Outra vez, Aglavros se quebrou feito vidro, deixando um filete de Prana residual no ar.

— Não! — Arcandros respondeu sua própria indagação com um aceno negativo de cabeça. — Então, por favor, pare de invocar o seu gear, achando que essa conversa mole está me distraindo. Você não tem mais forças. Entregue a sinfonia de gritos e desespero que vim até aqui para reger!

Ele posicionou outro prego, desta vez sob a unha do dedo médio de Akito, preparou uma martelada e…

BAM!

Não muito longe de onde eles estavam soou o estrondo de uma árvore derrubada em meio à floresta.

Sobressaltado, o assassino desistiu da tortura por um momento e ergueu-se para espreitar os arredores, notando, para seu espanto, um alto farfalhar que ficava cada vez mais próximo.

BUM! BUM! BUM!

O som de algo pesado, que parecia explodir contra o chão, estremecendo as copas das árvores, vinha ao encontro deles.

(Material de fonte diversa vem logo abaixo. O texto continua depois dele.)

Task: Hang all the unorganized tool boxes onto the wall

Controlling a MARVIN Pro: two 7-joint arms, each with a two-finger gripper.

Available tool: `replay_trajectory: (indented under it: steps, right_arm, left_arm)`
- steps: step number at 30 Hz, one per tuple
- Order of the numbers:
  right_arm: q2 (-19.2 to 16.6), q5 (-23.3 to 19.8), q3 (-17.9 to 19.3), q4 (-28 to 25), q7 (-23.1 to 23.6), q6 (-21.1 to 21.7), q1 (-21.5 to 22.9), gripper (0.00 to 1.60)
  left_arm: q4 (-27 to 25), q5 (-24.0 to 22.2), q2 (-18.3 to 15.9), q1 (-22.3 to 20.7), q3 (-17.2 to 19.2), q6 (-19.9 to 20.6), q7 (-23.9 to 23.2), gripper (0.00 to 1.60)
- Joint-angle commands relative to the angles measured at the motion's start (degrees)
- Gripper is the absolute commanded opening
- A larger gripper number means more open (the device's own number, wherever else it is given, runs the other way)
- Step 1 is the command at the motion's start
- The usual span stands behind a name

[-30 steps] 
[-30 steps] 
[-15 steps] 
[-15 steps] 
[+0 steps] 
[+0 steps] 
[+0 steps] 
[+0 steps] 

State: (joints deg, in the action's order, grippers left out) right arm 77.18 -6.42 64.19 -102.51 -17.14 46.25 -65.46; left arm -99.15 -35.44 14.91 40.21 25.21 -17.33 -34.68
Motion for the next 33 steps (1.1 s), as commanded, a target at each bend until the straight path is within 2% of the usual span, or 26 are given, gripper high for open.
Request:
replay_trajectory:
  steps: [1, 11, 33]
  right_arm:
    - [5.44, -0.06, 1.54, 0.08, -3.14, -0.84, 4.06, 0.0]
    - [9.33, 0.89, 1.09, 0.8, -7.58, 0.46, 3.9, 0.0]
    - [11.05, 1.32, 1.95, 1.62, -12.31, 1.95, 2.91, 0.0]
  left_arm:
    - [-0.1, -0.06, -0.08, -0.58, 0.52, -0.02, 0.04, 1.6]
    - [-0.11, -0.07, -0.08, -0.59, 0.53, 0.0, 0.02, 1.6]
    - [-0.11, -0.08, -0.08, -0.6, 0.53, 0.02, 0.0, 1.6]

— O quê…? — indagou-se o Basilisco, mas foi interrompido pelo riso insano de Akito.

— Será mesmo que eu não te enganei?

BUM! BUM! BUM!

Arcandros virou-se para ele perplexo e conforme o entendimento lhe chegava, pela primeira vez Akito viu medo em sua face lívida.

BUM! BUM! BUM!

— A espada… Você tem ideia do que fez?!

Não havia tempo para dizer mais nada, uma sombra gigantesca saltou do meio das árvores para aterrizar diante dele.

BUM!

À primeira vista o monstro parecia um gorila albino. Uma verdadeira parede de músculos com quase dois metros e meio de altura, mas um olhar atento revelava seus quatro braços feito toras de madeira, além das presas afiadas como navalhas e garras compridas.

Num golpe de punho cerrado, a criatura destruiu o tronco em que Akito estava preso, arrebentando as cordas. O monstro, na realidade, tinha Arcandros na mira, porém, o assassino fora rápido em se esquivar do primeiro ataque com um rolamento, colocando-se no flanco do oponente.

— Gear… — ele chamou pelo poder de sua alma, mas, provavelmente desacostumado ao combate contra inimigos em iguais condições, o Basilisco ignorou o segundo par de braços da criatura.

Ainda olhando para cima, esperando um golpe vindo dali, ele mal notou quando o monstro lhe agarrou com os braços inferiores, perfurando os lados de seu corpo com as longas garras. A besta então rugiu cara-a-cara com ele, engolfando Arcandros em seu bafo quente, banhando-o em saliva.

ROAR!

Com o Caçador bem preso, a criatura usou os braços superiores para segurá-lo e num puxão dilacerou aquele pretensioso assassino, rasgando-o ao meio. O som do corpo humano se partindo feito uma boneca de pano fez Akito estremecer.

Felizmente, a primeira parte de seu plano fora um sucesso, mas se por um lado o rapaz estava livre, por outro restava a parte mais difícil naquelas condições: a fuga. Ele tentou se arrastar, recuperando o mínimo dos movimentos do corpo, e sentiu um frio na espinha ao ouvir carne sendo mastigada.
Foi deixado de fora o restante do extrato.